Штефан запустил руку в волосы и отвернулся к окну.

– Вы знаете, где сейчас Лили? – робко спросила Эмма.

Фейербах едва заметно вздрогнул и, не глядя на нее, коротко ответил:

– Да.

– А вы пытались ее вернуть?

– Да, но из этого ничего не вышло.

– Но ведь вы говорите, что любили ее, почему же вы перестали бороться?

Эмма подалась вперед. Штефан смерил ее взглядом.

– Жизнь – это не любовный роман, где все живут долго и счастливо. В жизни бывают обстоятельства, которые невозможно преодолеть.

– А я считаю, что если действительно чего-то хотеть, то можно преодолеть любые препятствия.

С минуту они смотрели друг на друга, не отводя взгляд, щеки девушки пылали.

– Знаете, Эмма, а ведь вы похожи на нее, – вдруг улыбнулся он.

Глаза его потемнели, огонь в камине стал ярче, а температура в комнате сразу поднялась на несколько градусов. Эмма сглотнула и поправила воротничок блузки. Штефан медленно поднялся со своего места.

– У вас такие же темные волосы, такие же глаза.

Он сделал шаг и опустился перед ней на одно колено.

– Глаза испуганного ребенка, в которых бушует пламя.

Фейербах взял ее левую руку и повернул к себе.

– Такая же нежная кожа.

Он провел большим пальцем по ее ладони и, посмотрев Эмме прямо в глаза, коснулся губами ее запястья.
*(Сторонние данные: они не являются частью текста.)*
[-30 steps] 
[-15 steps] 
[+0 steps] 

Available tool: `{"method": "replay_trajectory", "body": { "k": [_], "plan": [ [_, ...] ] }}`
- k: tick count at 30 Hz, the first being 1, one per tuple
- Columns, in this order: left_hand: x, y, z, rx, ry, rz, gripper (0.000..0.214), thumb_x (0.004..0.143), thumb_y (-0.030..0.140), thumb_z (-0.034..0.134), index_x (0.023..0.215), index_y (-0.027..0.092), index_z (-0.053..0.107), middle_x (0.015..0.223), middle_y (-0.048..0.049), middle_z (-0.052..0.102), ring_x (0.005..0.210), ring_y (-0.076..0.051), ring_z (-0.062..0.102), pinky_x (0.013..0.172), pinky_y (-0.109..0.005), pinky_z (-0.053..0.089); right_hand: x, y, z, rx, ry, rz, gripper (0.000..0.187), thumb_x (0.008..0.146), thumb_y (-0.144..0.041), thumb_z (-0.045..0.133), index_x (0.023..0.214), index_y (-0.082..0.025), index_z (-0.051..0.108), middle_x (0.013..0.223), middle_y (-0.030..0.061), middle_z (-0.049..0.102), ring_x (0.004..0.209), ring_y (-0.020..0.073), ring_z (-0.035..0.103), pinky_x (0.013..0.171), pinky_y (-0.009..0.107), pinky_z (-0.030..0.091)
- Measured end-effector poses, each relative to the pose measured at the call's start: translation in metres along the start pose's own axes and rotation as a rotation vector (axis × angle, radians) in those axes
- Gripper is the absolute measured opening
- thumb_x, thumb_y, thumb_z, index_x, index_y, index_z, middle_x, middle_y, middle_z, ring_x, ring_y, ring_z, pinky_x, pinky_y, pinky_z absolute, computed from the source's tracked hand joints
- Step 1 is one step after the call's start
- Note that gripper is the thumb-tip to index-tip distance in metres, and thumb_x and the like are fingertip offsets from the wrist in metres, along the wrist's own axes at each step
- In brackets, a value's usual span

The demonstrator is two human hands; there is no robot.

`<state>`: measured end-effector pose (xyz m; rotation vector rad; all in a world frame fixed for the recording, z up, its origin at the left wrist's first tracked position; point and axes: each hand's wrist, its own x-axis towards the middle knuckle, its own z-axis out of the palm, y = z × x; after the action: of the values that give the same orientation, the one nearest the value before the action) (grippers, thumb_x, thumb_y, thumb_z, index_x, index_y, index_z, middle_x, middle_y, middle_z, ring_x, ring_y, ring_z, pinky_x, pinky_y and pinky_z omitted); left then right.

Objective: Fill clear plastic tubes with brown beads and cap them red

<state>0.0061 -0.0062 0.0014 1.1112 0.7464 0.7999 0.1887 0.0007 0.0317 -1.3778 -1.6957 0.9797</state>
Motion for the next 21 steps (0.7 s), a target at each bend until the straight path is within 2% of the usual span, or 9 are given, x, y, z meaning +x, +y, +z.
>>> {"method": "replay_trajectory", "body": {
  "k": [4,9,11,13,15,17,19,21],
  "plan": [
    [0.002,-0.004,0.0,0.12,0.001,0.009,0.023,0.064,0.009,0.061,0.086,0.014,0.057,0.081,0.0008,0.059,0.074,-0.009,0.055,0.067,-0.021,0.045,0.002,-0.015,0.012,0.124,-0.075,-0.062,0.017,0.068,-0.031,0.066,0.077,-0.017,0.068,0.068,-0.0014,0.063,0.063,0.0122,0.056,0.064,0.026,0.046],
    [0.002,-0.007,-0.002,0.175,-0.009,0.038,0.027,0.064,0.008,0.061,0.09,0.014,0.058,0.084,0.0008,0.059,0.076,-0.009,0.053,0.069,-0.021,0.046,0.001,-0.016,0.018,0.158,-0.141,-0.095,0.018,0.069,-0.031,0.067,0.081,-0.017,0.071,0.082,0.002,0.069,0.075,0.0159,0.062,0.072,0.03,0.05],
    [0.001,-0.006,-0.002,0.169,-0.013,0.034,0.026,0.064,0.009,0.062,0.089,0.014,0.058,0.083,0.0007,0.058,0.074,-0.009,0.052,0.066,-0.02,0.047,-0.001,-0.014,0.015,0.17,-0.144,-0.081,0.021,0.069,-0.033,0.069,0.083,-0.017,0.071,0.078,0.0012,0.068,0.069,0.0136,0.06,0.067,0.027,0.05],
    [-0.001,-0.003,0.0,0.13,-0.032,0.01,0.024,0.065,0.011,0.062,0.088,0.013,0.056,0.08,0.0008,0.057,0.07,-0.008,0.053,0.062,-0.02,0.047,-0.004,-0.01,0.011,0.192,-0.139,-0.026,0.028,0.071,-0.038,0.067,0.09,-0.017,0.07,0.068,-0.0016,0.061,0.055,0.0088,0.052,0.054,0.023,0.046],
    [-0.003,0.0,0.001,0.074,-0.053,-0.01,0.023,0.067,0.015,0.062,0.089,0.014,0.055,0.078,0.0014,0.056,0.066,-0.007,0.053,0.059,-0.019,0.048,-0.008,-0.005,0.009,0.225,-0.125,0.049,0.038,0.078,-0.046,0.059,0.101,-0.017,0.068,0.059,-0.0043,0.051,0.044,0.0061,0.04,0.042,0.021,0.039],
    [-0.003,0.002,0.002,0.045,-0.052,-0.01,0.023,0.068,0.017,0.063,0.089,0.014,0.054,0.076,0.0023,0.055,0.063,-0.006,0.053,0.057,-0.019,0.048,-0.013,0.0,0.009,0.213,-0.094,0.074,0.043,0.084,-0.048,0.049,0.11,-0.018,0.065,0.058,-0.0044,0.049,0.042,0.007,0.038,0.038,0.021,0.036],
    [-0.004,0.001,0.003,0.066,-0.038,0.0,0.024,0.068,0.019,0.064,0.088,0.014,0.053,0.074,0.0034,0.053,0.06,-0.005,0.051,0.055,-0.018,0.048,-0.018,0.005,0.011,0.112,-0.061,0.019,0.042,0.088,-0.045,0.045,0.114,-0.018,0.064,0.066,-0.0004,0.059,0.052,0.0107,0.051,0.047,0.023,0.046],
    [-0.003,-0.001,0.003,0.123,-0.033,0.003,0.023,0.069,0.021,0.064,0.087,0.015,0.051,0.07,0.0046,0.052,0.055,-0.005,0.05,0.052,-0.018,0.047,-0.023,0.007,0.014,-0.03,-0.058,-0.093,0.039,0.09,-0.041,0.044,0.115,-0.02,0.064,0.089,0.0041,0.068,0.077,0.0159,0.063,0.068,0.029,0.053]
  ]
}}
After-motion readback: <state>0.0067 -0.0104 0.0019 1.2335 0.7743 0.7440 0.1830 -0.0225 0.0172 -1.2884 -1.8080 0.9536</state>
Верхняя пуговица блузки, которую девушка непрестанно теребила, с треском оторвалась. Штефан не обратил на это никакого внимания и продолжил говорить, вычерчивая геометрические фигуры от линии сердца к линии ума и дальше к линии жизни. Его слова тонули в пульсации крови в ее ушах. Тук-тук, тук-тук – бил глухой набат, в то время как по телу разливалось тревожно-сладостное оцепенение. Какой бы следующий шаг ни сделал Фейербах, она знала, что не станет возражать. Хоть ей было страшно. Просто безумно страшно.

* * *

Марк бежал по улицам города, перепрыгивая через низкие ограждения и скамейки. Он не знал, куда бежит и зачем. Поначалу ему казалось, что он скрывается от преследования, но потом он начал просто наслаждаться самим процессом бега – тем, как легко пружинят ноги, отрываясь от поверхности земли, и как ветер гуляет в волосах. Почему-то сейчас они казались длиннее, чем обычно, но Марка это не особо волновало.

Он остановился у многоэтажного жилого дома и, подпрыгнув, схватился за нижнюю перекладину металлической пожарной лестницы. Ему не стоило особого труда подняться по ней на восьмой этаж и ловко перемахнуть на чей-то балкон. Впрочем, это был не чей-то балкон. Это был его балкон.